In a significant stride towards advancing nutrition outcomes in Benue state, CS-SUNN has successfully established a chapter in the state and equipped the state alliance with essential advocacy and budget tracking skills for enhanced nutrition outcomes. The establishment of the chapter also saw the election of leaders to key positions, including Coordinator, Deputy Coordinator, Secretary, Financial Secretary, and PRO.
This feat was attained at a Capacity Building Workshop on Advocacy Strategy and Budget Tracking, coupled with a Breakfast Meeting with high-level nutrition stakeholders in Benue state aimed at empowering participants with the necessary competencies to effectively advocate for improved nutrition, particularly among women and children.

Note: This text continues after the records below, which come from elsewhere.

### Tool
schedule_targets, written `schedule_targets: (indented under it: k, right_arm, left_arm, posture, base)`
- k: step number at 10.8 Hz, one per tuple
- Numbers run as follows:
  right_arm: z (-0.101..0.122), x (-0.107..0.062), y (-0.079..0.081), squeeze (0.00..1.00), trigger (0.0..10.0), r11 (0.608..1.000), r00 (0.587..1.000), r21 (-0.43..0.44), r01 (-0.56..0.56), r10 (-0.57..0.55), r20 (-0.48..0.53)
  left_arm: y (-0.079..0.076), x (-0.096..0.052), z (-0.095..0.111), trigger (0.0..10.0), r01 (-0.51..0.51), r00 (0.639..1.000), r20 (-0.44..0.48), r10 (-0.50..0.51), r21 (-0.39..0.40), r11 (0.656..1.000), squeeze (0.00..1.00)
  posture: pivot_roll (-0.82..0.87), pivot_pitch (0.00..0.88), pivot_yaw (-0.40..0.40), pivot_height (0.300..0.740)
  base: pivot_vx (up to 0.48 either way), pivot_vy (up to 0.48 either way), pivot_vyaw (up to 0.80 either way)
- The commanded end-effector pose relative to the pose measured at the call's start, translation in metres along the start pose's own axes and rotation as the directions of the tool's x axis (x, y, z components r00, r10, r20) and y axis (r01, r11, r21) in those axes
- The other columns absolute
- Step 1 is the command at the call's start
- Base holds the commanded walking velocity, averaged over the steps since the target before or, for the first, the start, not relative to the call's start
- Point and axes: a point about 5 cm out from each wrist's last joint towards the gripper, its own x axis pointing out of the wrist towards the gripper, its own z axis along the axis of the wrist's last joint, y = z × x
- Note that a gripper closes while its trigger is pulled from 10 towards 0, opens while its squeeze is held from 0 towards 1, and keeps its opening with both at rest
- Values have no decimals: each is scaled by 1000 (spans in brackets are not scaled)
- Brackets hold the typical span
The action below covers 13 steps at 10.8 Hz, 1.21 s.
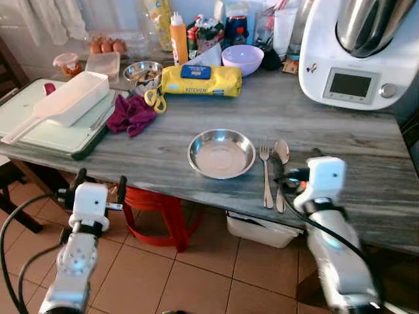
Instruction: Setting the table
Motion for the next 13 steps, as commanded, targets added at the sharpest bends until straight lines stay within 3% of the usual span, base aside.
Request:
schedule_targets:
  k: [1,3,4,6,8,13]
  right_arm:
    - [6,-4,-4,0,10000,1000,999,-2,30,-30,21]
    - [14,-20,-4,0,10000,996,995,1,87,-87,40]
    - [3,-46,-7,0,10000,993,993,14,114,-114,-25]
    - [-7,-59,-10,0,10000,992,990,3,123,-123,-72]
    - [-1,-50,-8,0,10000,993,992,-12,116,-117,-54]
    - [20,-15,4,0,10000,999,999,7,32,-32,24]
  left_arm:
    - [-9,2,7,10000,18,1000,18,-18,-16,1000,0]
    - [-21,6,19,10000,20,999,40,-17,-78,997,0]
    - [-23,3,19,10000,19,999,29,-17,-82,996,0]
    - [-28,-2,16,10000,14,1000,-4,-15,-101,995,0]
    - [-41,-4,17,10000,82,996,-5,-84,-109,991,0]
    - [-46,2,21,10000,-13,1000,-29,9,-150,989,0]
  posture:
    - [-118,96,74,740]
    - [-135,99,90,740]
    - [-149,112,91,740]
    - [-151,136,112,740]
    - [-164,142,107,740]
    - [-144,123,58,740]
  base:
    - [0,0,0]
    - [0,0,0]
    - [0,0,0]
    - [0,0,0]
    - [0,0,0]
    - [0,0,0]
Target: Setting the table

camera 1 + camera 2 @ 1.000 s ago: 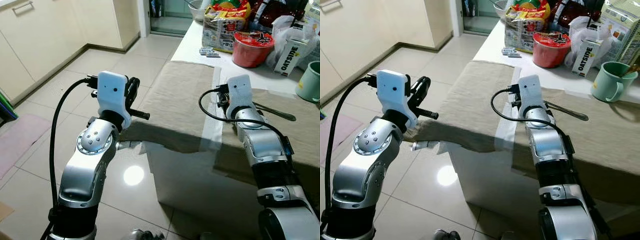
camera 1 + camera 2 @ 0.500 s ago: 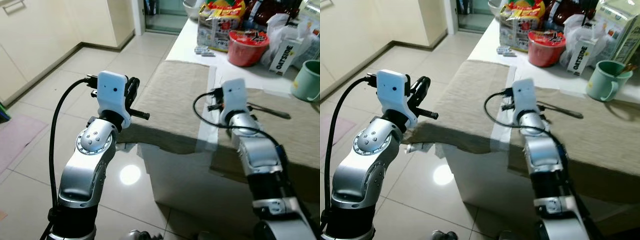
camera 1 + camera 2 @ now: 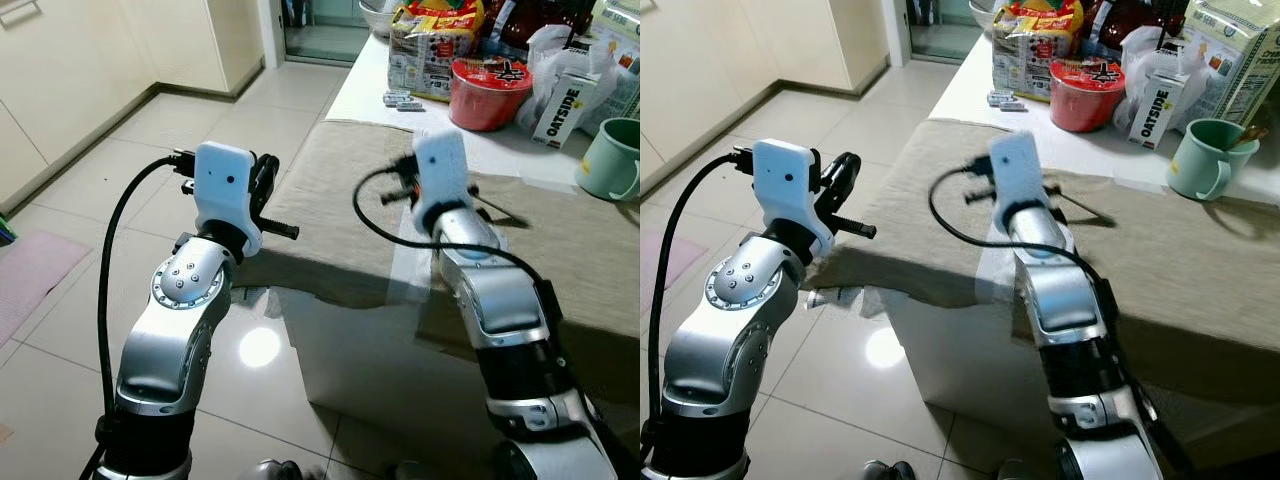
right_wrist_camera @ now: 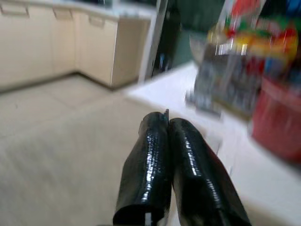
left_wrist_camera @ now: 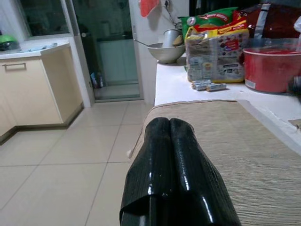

Dr. Priscilla Mwase Utoo, Deputy State Coordinator of CS-SUNN Benue Chapter from Association of Public Health Physicians of Nigeria, expressed her satisfaction at the end of the workshop, stating, “I am so glad that CS-SUNN brought us a platform where Civil Society Organizations can harmonize efforts in the state to achieve significant nutrition milestones, the workshop was really impactful and challenging towards better nutrition outcomes in our state.”
Dickson Martins Udeh, General Secretary of CS-SUNN Benue Chapter from Local Communities Development Initiative, commended the alliance for establishing a state chapter and emphasized the workshop’s timely nature. ‘CS-SUNN has really done well by establishing a state chapter in Benue state. The workshop came at the right time, which was a platform to broaden my horizon in nutrition, most especially the tracking of nutrition funds, which we have never done before. Honestly, the facilitators have really done well with ensuring we understand every session of the workshop. We are committed to delivering on the objectives set before us working with every necessary stakeholder’.
Josephine Pitila from Women Health Empowerment and Peace Initiative shared her newfound understanding of advocacy, emphasizing that the training had opened her eyes to the broader scope of the discipline. “I have been to many training on advocacy and I was unable to pick anything tangible but this training has opened my eyes to the needful. Infact, I can track nutrition budget as taught. Before now, I had thought that advocacy is just sensitization but it is more than that and most especially, it is not activism. The facilitators have been able to impact the needed knowledge adequately. Kudos.”
The workshop engaged 27 participants, offering both theoretical and practical sessions on advocacy, advocacy cycle, stakeholders’ analysis, goals and objectives, message development and delivery, policy landscape, and budget tracking. It equipped participants with the required skills and competencies to effectively advocate for improved Nutrition and raised a team of core trainers with adequate training skills and knowledge on advocacy and Budget tracking. The workshop successfully trained 21 identified state chapter members on nutrition advocacy and budget tracking, ensuring their commitment to the project’s objectives.
CS-SUNN also convened with 21 high-level key nutrition stakeholders during a Breakfast Meeting to garner support for improved nutrition funding and advocate for an extended 4 to 6 months paid maternity leave in the state.
The establishment of the Benue Chapter of CS-SUNN is poised to elevate nutrition advocacy in the state. The coalition formed by these foot soldiers provides opportunities for project/program funding aligned with CS-SUNN’s strategic focus. Importantly, this initiative supports the implementation of the CS-SUNN, UNICEF-supported “Increased Investment in Nutrition to Scale-Up Quality Nutrition Services” project across 19 states, including Benue. The primary goal is to boost budget allocation and utilization for nutrition programs, with a specific target of increasing funding from 2 million to 3 million USD at the Federal and selected states. Additionally, the project aims to secure extended paid maternity leave for civil servants in selected states from 4 to 6 months.